For identification of CpG islands that undergo circadian methylation/demethylation in BMAL1-dependent “E-box” genes, the BMAL1 ChIP-seq peaks were downloaded from SI Appendix, Table S1 of Beytebiere et al. (27) (Accession No.: GSE110604) and converted to mm9 using University of California, Santa Cruz (UCSC) liftover tool. RNA expression values were downloaded from Gene Expression Omnibus (GEO) session GSE54651, file: GSE54651_Liv_quant.txt. ChIP-seq and RNA-seq data were fused with the Ensemble Gene ID and analyzed against the MeDIP-seq: Methylated DNA immunoprecipitation sequencing data from the accompanying paper entitled “The circadian demethylation of a unique intronic deoxymethylCpG-rich island boosts the transcription of its cognate circadian clock output gene” to identify the list of BMAL1-dependent E-box genes that show concomitantly BMAL1 binding on the E-box, circadian expression of mRNA transcript, and demethylation of CpG islands.

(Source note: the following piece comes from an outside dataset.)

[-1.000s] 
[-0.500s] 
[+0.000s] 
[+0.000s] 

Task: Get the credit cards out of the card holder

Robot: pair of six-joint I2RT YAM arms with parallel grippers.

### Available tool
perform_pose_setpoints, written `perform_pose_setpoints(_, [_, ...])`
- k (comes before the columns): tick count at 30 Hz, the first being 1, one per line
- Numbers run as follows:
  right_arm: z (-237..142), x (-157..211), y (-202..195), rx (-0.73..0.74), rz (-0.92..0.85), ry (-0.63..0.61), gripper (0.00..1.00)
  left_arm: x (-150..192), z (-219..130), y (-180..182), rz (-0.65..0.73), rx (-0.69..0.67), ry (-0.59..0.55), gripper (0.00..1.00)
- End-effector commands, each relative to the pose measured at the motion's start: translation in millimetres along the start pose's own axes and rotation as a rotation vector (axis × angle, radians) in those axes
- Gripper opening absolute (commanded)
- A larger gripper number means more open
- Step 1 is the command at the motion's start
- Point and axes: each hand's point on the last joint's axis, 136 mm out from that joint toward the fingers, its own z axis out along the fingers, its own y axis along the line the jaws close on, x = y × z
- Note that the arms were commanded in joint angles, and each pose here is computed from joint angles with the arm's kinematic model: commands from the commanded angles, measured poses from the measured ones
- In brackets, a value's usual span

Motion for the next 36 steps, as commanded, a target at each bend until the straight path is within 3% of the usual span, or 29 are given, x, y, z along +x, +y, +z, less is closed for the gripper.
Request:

Identification of YY1 motif in core clock and CC-output genes.

Find Individual Motif Occurrences (FIMO) (28) was used for searching the YY1 motif (open-access database (JASPAR), MA0095.2) in the mouse genome (mm9) with default parameters set at a P value cutoff of 1e5.

Supplementary Material

Appendix 01 (PDF)

Data, Materials, and Software Availability

MeDIP-seq deposited data from liver and Ileum samples of WT mouse are available under GEO Accession no: GSE182147. All study data are included in the article and/or SI Appendix.